> _EXERCISE DIRECTIONS_
In the entries below, find the line with "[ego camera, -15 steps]" and the line with "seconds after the"; copy them and every line between them exactly, but not the pictures.

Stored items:

=-=-=

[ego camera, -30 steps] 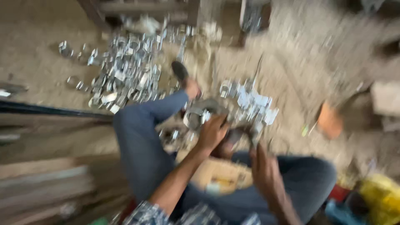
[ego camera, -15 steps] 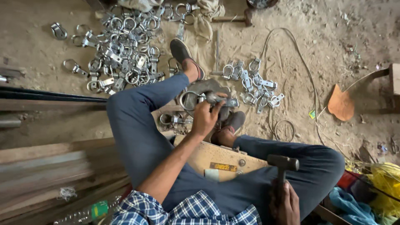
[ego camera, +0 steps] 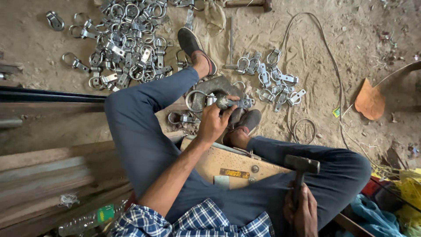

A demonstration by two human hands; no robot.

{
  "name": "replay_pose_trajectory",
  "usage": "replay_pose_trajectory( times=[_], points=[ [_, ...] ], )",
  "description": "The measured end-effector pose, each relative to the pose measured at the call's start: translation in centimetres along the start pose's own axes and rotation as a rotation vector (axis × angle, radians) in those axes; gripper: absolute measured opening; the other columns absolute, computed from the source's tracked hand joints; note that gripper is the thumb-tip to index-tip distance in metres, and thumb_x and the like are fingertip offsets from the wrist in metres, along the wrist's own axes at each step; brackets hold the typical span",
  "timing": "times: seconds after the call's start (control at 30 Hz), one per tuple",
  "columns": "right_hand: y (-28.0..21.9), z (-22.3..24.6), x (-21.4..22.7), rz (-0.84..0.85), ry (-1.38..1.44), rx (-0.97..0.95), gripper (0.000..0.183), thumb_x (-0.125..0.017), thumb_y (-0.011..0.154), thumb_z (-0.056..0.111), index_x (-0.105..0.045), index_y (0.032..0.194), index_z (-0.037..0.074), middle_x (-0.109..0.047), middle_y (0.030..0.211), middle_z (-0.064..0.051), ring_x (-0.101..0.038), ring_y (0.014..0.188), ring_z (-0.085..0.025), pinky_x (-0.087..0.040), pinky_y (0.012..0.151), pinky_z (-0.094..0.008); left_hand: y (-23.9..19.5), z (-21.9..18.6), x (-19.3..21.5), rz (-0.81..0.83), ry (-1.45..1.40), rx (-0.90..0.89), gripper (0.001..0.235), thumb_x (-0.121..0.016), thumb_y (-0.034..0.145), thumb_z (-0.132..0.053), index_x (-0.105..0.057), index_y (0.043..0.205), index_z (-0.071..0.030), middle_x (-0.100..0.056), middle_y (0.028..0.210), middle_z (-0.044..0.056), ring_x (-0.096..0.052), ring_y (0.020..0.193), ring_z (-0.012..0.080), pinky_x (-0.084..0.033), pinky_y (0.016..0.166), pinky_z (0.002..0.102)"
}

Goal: The person positions metal buckle components into a jig by hand and uses a hammer to strike them. They handle metal parts and move the jig around while working on the floor.

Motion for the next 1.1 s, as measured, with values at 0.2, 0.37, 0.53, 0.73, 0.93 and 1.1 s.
replay_pose_trajectory(
  times=[0.2,0.37,0.53,0.73,0.93,1.1],
  points=[
    [0.0,0.4,-0.2,0.025,0.004,0.018,0.044,-0.031,0.109,0.037,-0.055,0.119,0.002,-0.039,0.057,-0.004,-0.029,0.033,-0.011,-0.025,0.029,-0.027,0.2,0.0,0.0,0.015,0.011,0.032,0.022,-0.065,0.105,-0.021,-0.069,0.117,-0.003,-0.077,0.109,0.014,-0.078,0.099,0.0272,-0.060,0.081,0.037],
    [-0.4,0.9,-0.6,-0.008,-0.028,-0.031,0.046,-0.030,0.109,0.039,-0.054,0.118,0.001,-0.039,0.057,-0.005,-0.029,0.033,-0.011,-0.026,0.029,-0.028,0.1,0.1,-0.1,0.004,0.035,0.019,0.021,-0.064,0.106,-0.022,-0.069,0.115,-0.003,-0.077,0.107,0.013,-0.078,0.097,0.0269,-0.060,0.081,0.036],
    [-0.6,1.0,-0.7,-0.024,-0.063,-0.042,0.046,-0.031,0.108,0.040,-0.055,0.117,0.002,-0.039,0.057,-0.005,-0.031,0.034,-0.012,-0.026,0.030,-0.028,0.0,0.3,-0.4,0.011,0.061,-0.004,0.020,-0.066,0.104,-0.020,-0.070,0.115,-0.003,-0.077,0.106,0.014,-0.078,0.097,0.0263,-0.060,0.078,0.036],
    [-2.1,4.3,-2.7,-0.145,-0.900,0.926,0.033,-0.039,0.123,0.024,-0.050,0.127,-0.007,-0.057,0.092,-0.017,-0.055,0.077,-0.024,-0.046,0.066,-0.030,0.2,0.4,-0.8,0.030,0.108,-0.078,0.020,-0.071,0.098,-0.010,-0.070,0.117,-0.002,-0.075,0.107,0.016,-0.075,0.098,0.0302,-0.060,0.082,0.040],
    [-0.9,5.7,-5.6,-0.029,-0.812,0.299,0.024,-0.051,0.104,0.023,-0.065,0.107,0.004,-0.048,0.058,-0.014,-0.043,0.050,-0.017,-0.037,0.048,-0.039,0.1,1.0,-1.2,0.055,0.150,-0.059,0.020,-0.070,0.095,-0.008,-0.069,0.114,-0.001,-0.072,0.100,0.016,-0.072,0.089,0.0332,-0.057,0.076,0.042],
    [-0.1,12.8,-9.8,-0.007,-0.816,0.653,0.024,-0.053,0.106,0.022,-0.058,0.094,0.001,-0.046,0.058,-0.016,-0.041,0.048,-0.026,-0.036,0.045,-0.041,0.9,-0.5,-1.0,0.020,0.145,-0.174,0.018,-0.072,0.093,-0.008,-0.069,0.110,-0.003,-0.071,0.097,0.016,-0.068,0.088,0.0364,-0.054,0.077,0.044]
  ],
)
Point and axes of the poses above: each hand's wrist, its own y-axis towards the middle knuckle, its own x-axis out of the back of the hand, z = x × y, the point moved 4 cm from there along y, towards the middle knuckle
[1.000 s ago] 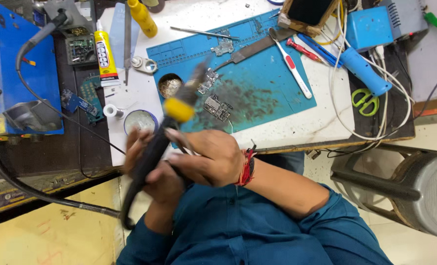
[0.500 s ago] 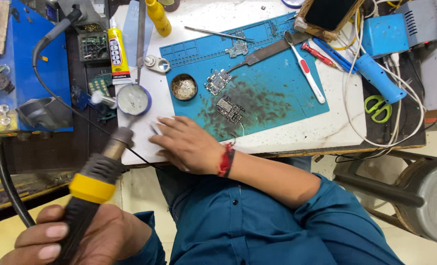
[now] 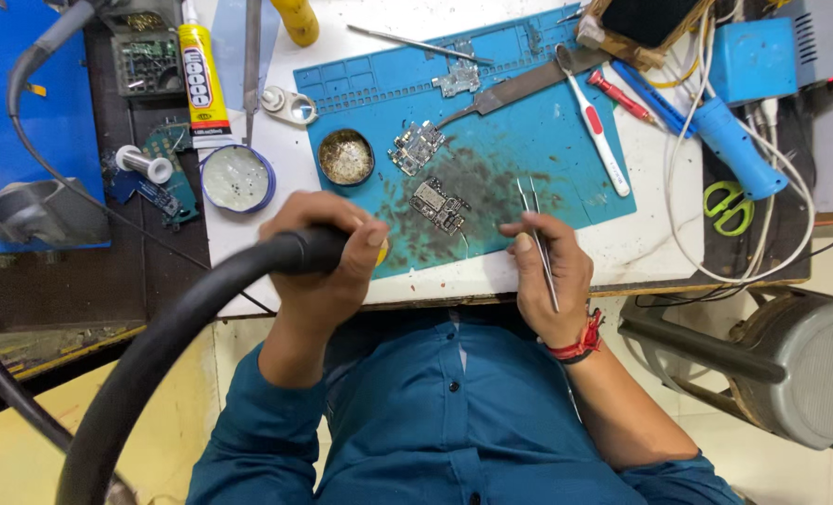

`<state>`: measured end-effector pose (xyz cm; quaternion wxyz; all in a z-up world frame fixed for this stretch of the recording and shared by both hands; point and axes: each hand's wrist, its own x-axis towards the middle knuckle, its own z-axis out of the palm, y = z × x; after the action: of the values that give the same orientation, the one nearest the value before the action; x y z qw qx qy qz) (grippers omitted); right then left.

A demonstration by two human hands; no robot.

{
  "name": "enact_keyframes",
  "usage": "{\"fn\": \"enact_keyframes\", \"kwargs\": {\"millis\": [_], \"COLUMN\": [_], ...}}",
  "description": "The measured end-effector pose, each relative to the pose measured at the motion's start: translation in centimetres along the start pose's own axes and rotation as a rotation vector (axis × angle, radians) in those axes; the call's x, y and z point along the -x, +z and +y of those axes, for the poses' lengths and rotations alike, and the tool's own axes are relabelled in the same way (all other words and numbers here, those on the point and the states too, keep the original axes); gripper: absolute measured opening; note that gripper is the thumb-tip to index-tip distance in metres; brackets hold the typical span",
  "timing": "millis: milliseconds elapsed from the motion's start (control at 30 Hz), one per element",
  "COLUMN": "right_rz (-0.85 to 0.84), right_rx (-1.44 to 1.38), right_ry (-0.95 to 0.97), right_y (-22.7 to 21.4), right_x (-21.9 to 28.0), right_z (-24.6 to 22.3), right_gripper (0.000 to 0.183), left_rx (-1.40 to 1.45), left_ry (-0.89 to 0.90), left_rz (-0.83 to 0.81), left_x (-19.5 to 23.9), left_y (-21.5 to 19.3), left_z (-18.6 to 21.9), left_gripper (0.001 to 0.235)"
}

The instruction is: The person uses a hot air gun and tweezers to heat and remove small components from a circuit board. They repeatedly apply heat, scrape with a tool, and reposition the board on a blue mat while handling solder and flux.

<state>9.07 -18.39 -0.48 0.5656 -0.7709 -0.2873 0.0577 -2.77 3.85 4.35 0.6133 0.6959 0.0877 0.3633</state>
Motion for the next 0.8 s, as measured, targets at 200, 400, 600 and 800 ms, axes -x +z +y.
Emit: {"fn": "enact_keyframes", "kwargs": {"millis": [200,400,600,800], "right_rz": [-0.122,-0.127,-0.104,-0.113], "right_rx": [0.448,0.440,0.429,-0.020], "right_ry": [-0.258,-0.325,-0.297,-0.038], "right_y": [1.1,3.3,3.3,1.6], "right_x": [-2.1,-4.4,-4.3,-2.0], "right_z": [-1.4,-2.1,-1.3,0.3], "right_gripper": [0.045,0.045,0.038,0.039], "left_rx": [0.285,0.356,0.562,0.608], "left_ry": [-0.010,0.069,-0.063,-0.159], "left_rz": [-0.071,-0.048,-0.076,-0.135], "left_x": [-1.2,-5.7,-9.4,-9.4], "left_y": [-0.7,-0.5,0.6,0.0], "left_z": [-0.3,0.6,-1.6,-4.4], "left_gripper": [0.023,0.028,0.027,0.028]}}
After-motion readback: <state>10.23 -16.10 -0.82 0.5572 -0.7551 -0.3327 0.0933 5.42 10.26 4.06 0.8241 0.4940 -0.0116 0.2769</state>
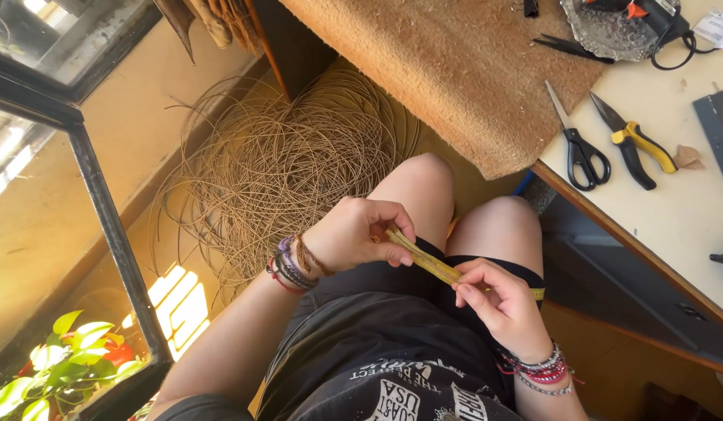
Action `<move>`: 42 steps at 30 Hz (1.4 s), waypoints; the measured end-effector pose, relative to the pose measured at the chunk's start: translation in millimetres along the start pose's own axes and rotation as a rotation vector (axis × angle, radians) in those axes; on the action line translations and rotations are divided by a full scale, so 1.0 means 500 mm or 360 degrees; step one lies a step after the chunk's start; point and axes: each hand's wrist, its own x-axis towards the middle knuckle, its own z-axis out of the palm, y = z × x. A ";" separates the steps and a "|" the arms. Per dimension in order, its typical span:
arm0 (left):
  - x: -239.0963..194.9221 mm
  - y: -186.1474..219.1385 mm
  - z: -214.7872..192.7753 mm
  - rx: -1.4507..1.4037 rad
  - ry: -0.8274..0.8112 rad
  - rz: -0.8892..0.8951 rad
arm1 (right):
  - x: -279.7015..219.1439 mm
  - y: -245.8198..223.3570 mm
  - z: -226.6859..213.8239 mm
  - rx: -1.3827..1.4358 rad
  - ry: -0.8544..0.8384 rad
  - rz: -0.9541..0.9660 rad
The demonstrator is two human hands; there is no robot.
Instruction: Measuring and cutting thin wicker strips using a tape measure and scissors at a desk.
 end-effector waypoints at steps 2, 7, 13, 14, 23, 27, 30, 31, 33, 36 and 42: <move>-0.002 0.013 0.003 -0.0196 0.0036 -0.0039 | -0.003 -0.004 0.007 -0.0037 0.0050 -0.0018; 0.002 0.017 0.001 -0.0210 0.0049 -0.0062 | -0.010 0.012 0.011 -0.0006 0.0085 0.0026; 0.020 0.010 -0.006 -0.0101 0.0170 -0.0166 | -0.041 0.062 -0.022 0.0118 0.0134 0.0319; 0.025 0.003 -0.009 -0.0113 0.0229 -0.0206 | -0.051 0.077 -0.034 0.0216 0.0129 0.0401; 0.023 -0.046 -0.111 0.0173 0.0590 -0.0270 | -0.186 0.152 -0.169 -0.0023 0.0153 0.0701; 0.015 -0.078 -0.126 0.0231 0.0639 -0.0363 | -0.181 0.126 -0.169 -0.0053 0.0152 0.0731; 0.019 -0.078 -0.096 0.0919 0.0519 -0.0614 | -0.142 0.086 -0.150 -0.0102 0.0094 0.0699; 0.021 -0.066 -0.064 0.1501 0.0727 -0.0519 | -0.129 0.078 -0.142 -0.0119 0.0043 0.0639; 0.033 -0.037 0.009 0.2086 0.0932 -0.0408 | -0.103 0.062 -0.124 -0.0133 -0.0013 0.0574; 0.059 0.009 0.121 0.1648 0.0639 0.0086 | -0.066 0.043 -0.096 -0.0120 -0.0107 0.0468; 0.084 -0.039 0.198 0.0885 0.0055 0.0566 | -0.053 0.056 -0.084 -0.0052 -0.0111 0.0367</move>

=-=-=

> _EXERCISE RESULT_
[ego camera, -15 steps] 
[ego camera, +0 steps] 

A demonstration by two human hands; no robot.

{
  "name": "replay_pose_trajectory",
  "usage": "replay_pose_trajectory( times=[_], points=[ [_, ...] ], )",
  "description": "The measured end-effector pose, each relative to the pose measured at the call's start: translation in centimetres along the start pose's own axes and rotation as a rotation vector (axis × angle, radians) in those axes; gripper: absolute measured opening; the other columns absolute, computed from the source's tracked hand joints; note that gripper is the thumb-tip to index-tip distance in metres, and thumb_x and the like are fingertip offsets from the wrist in metres, along the wrist's own axes at each step; brackets hold the typical span",
  "timing": "times: seconds after the call's start (control at 30 Hz), one per tuple",

What appears above is the complete answer.